In this topic, the CREATE TABLE AS and CREATE DATABASE AS statements supported by Realtime Compute for Apache Flink are used to synchronize data in an entire database, merge and synchronize tables in a sharded database, synchronize full and incremental data, and synchronize table schema changes in real time.

Prerequisites

Prepare test data

  1. Click tpc_ds.sql, user_db1.sql, user_db2.sql, and user_db3.sql to download test data to your local computer.

  2. In the DMS console, prepare the test data of the ApsaraDB RDS for MySQL instance.

    1. Log on to an ApsaraDB RDS for MySQL instance from the DMS console.

    2. On the SQLConsole tab, enter the following commands and click Execute.

      The following commands are used to create the tpc_ds, user_db1, user_db2, and user_db3 databases.

      CREATE DATABASE tpc_ds;
      CREATE DATABASE user_db1;
      CREATE DATABASE user_db2;
      CREATE DATABASE user_db3;
    3. In the top navigation bar, click Data Import. On the page that appears, click the Large Data Import tab.

    4. On the Large Data Import tab, select the database whose data you want to import in the Database field, click File to upload the SQL file of the selected database, and then click Submit. After the file passes the precheck, submit a ticket. After the ticket is approved, click Execute Change. In the dialog box that appears, click Confirm Execution.

      Repeat this step to import data files to the tpc_ds, user_db1, user_db2, and user_db3 databases in sequence.导入数据

  3. Log on to the Hologres console and create the my_user database to store data that is obtained after the tables user01 to user09 are merged.

    For more information about how to create a database, see Create a database.

Configure IP address whitelists

To allow Realtime Compute for Apache Flink to access ApsaraDB RDS for MySQL and Hologres instances, you must add the CIDR block of the vSwitch to which the Realtime Compute for Apache Flink workspace belongs to the whitelists of ApsaraDB RDS for MySQL and Hologres.

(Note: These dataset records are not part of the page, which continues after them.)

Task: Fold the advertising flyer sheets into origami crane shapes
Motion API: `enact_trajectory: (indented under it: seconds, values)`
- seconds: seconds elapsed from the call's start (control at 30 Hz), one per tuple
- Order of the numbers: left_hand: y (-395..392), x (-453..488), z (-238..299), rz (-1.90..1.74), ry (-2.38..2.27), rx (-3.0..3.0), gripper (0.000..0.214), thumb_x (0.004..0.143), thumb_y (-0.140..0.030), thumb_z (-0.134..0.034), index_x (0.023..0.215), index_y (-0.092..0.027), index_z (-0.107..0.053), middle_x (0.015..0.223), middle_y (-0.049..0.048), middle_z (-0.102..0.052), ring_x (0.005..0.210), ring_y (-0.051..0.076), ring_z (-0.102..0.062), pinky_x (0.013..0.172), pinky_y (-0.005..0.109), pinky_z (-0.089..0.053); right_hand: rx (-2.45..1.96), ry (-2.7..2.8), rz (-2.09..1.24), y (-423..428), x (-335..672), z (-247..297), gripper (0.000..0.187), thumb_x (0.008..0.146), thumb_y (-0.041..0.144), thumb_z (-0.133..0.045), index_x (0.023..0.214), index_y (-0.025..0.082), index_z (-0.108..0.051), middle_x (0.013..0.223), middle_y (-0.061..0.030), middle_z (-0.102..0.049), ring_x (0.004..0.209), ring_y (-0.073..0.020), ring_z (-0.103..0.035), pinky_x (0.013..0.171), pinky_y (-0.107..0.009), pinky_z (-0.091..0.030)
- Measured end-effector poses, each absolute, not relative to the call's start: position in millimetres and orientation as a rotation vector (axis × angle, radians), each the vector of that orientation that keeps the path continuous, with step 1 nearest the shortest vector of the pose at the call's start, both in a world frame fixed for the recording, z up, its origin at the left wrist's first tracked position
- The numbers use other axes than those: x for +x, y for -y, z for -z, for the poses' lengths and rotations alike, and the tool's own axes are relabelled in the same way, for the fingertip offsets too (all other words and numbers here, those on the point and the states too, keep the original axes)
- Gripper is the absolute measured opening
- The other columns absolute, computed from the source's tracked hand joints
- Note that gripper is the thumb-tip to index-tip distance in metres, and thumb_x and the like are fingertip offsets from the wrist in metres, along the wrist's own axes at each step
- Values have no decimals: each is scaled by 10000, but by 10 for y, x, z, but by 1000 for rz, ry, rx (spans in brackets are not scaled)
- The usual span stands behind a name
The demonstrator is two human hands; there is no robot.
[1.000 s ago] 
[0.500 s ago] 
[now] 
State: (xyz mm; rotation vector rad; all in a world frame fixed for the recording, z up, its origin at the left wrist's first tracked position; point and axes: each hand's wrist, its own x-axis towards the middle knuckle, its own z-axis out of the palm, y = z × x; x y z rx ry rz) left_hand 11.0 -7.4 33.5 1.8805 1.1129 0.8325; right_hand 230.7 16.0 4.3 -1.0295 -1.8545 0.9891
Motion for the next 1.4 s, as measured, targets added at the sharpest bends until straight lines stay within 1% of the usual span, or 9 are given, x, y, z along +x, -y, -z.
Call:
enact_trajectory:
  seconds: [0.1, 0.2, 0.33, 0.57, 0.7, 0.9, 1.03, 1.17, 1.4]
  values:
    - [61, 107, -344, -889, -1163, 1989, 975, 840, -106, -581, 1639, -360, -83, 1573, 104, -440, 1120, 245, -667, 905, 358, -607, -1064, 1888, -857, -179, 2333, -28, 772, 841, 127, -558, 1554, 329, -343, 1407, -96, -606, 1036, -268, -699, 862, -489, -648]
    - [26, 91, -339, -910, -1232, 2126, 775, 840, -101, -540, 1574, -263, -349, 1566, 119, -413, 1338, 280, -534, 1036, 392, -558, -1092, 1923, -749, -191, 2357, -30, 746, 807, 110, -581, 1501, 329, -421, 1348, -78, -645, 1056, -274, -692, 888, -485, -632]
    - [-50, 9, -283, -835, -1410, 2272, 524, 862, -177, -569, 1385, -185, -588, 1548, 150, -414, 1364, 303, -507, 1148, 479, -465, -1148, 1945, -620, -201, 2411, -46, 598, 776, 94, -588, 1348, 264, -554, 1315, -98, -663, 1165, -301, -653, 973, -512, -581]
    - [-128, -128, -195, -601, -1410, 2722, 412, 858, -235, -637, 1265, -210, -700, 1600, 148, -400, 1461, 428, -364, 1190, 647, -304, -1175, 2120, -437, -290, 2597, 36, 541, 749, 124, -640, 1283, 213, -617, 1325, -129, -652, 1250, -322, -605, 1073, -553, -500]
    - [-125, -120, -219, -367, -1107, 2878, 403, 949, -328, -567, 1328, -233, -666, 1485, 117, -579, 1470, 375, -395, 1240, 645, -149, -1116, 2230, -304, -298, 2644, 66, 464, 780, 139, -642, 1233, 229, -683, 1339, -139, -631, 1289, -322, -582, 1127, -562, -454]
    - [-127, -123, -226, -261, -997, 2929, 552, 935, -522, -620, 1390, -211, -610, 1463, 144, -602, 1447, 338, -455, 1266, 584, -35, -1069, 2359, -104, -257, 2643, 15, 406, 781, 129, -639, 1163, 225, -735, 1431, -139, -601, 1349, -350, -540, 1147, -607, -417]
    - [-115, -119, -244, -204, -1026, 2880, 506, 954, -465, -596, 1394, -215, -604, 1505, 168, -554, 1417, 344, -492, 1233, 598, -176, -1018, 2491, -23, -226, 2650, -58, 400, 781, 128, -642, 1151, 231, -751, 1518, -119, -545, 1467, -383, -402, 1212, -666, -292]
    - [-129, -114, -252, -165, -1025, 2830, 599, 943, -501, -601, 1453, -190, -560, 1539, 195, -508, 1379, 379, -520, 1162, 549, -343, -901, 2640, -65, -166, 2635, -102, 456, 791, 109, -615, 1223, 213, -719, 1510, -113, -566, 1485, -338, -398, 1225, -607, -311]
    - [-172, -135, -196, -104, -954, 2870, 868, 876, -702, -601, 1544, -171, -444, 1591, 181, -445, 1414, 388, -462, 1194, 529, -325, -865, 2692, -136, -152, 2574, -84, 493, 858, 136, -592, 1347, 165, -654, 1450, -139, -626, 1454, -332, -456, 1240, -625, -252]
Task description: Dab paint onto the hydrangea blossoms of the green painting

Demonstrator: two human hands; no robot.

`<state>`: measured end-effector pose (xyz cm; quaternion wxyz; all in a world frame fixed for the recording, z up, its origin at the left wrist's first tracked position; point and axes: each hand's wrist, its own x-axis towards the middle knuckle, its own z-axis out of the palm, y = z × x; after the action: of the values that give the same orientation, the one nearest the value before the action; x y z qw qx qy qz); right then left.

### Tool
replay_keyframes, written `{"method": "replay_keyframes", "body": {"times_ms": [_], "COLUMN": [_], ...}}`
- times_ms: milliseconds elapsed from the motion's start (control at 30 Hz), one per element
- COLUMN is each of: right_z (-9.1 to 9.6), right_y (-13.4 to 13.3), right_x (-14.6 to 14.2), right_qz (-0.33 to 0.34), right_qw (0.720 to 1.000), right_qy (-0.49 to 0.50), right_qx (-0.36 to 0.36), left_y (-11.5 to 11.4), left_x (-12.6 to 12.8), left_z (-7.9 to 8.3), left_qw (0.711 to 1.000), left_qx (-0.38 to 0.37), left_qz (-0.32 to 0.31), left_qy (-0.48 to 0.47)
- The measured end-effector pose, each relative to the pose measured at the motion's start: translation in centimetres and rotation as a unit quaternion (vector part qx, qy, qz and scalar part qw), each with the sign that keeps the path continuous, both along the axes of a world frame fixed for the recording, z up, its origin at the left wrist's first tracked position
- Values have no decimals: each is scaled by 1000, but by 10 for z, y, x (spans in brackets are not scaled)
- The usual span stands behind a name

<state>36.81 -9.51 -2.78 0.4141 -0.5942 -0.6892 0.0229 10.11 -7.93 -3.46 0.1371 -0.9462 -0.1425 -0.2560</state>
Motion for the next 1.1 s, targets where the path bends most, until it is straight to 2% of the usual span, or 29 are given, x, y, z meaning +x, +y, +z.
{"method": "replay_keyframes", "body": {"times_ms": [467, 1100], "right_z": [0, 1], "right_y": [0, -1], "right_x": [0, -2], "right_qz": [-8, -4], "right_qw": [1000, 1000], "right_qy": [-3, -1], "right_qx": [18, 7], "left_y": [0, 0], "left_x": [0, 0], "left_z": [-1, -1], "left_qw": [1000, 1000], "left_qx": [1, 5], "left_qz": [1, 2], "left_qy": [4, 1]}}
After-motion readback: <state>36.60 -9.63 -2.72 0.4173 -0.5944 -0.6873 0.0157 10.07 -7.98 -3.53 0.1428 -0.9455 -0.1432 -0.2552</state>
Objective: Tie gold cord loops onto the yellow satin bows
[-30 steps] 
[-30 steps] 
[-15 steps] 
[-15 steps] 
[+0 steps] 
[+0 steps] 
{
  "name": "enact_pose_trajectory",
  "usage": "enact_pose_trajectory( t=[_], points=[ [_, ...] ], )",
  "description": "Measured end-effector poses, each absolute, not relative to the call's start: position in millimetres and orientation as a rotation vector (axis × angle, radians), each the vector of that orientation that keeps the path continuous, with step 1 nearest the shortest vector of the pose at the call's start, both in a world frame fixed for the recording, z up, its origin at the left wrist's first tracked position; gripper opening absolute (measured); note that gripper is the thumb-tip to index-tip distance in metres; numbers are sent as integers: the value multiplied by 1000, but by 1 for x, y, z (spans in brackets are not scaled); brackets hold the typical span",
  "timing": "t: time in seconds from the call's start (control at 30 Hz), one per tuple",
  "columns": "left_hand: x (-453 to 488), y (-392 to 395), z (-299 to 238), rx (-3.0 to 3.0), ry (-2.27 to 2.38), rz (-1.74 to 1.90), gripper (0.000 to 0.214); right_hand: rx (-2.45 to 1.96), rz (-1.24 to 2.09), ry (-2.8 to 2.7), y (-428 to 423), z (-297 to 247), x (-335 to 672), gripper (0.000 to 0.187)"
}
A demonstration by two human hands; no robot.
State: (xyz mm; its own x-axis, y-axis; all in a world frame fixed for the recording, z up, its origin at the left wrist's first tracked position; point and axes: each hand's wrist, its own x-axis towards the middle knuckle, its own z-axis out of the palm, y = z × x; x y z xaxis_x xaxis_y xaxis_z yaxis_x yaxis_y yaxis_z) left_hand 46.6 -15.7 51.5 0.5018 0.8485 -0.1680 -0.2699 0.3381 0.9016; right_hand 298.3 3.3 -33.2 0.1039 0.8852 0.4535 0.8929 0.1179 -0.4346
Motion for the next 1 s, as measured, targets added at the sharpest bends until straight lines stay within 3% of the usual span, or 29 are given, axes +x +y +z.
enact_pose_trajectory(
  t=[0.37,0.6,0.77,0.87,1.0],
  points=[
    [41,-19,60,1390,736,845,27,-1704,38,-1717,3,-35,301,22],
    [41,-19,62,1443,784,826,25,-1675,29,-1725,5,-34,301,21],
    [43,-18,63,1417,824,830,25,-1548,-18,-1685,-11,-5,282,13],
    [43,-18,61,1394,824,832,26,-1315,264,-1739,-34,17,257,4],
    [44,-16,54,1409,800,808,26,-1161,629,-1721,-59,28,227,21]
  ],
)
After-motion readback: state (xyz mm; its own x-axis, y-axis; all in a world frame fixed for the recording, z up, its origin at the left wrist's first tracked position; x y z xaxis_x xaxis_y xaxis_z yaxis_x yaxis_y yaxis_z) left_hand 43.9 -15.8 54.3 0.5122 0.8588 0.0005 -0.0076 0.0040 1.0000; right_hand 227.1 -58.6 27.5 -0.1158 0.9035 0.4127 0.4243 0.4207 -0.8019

  1. Obtain the CIDR block of the vSwitch to which the Realtime Compute for Apache Flink workspace belongs.

    1. Log on to the management console of Realtime Compute for Apache Flink.

    2. On the Fully Managed Flink tab, find your workspace and choose More > Workspace Details in the Actions column.

    3. In the Workspace Details dialog box, view the CIDR block of the vSwitch to which the Realtime Compute for Apache Flink workspace belongs.

      网段信息

  2. Add the CIDR block of the vSwitch to which the Realtime Compute for Apache Flink instance belongs to the IP address whitelist of the ApsaraDB RDS for MySQL instance.

    For more information, see Configure an IP address whitelist.RDS白名单

  3. Add the CIDR block of the vSwitch to which the Realtime Compute for Apache Flink workspace belongs to the IP address whitelist of the Hologres instance.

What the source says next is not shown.